====== Supplied material ======

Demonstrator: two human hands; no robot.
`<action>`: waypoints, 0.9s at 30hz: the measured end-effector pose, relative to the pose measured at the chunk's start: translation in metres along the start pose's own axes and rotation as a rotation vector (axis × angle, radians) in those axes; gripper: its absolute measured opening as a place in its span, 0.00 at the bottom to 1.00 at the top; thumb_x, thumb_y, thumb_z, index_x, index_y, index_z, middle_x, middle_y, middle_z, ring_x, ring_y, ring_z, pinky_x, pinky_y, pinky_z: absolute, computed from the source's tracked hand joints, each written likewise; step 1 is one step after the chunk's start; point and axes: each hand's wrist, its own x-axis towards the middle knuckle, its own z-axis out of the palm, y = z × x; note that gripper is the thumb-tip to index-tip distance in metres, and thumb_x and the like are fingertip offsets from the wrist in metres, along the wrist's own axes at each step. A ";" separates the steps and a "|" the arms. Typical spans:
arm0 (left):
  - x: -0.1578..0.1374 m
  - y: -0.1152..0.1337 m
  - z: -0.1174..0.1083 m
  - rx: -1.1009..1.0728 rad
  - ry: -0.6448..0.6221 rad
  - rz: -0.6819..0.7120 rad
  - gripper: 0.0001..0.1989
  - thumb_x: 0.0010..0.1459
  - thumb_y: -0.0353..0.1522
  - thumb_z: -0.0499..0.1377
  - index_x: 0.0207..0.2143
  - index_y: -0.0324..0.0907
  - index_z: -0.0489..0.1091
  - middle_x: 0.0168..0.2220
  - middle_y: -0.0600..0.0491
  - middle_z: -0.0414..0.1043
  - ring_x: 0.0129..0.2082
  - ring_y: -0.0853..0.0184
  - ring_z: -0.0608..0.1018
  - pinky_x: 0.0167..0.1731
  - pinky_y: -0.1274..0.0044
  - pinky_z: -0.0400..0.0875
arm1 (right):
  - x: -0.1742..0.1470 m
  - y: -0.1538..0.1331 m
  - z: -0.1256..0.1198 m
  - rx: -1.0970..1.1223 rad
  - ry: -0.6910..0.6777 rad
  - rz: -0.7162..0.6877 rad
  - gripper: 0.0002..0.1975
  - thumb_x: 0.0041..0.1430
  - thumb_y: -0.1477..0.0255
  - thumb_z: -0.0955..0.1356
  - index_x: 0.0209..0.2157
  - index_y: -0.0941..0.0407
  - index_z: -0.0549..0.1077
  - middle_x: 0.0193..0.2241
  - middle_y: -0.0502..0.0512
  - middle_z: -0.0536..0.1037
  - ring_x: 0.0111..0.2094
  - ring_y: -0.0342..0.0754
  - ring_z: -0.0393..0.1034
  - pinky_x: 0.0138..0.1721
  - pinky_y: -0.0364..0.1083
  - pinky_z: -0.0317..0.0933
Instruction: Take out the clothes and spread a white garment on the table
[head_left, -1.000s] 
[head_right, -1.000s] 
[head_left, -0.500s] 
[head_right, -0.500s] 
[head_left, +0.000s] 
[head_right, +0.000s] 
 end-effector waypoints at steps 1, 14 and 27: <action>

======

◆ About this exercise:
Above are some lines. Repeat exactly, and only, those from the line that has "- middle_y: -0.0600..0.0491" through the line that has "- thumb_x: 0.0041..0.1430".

◆ Reply:
  - middle_y: -0.0600..0.0491
  - middle_z: -0.0414..0.1043
  - ring_x: 0.0129..0.2082
  - ring_y: -0.0853..0.0184
  - ring_z: -0.0608..0.1018
  - pinky_x: 0.0167..0.1731
  - pinky_y: -0.1274..0.0044
  - pinky_z: -0.0400..0.0875
arm1 (right):
  - x: -0.1742..0.1470 m
  - y: -0.1538..0.1331 m
  - z: -0.1256..0.1198 m
  - rx: -1.0970..1.1223 rad
  - ry: -0.6910..0.6777 rad
  - rz: -0.7162..0.6877 rad
  - gripper: 0.0002..0.1975
  - thumb_x: 0.0041..0.1430

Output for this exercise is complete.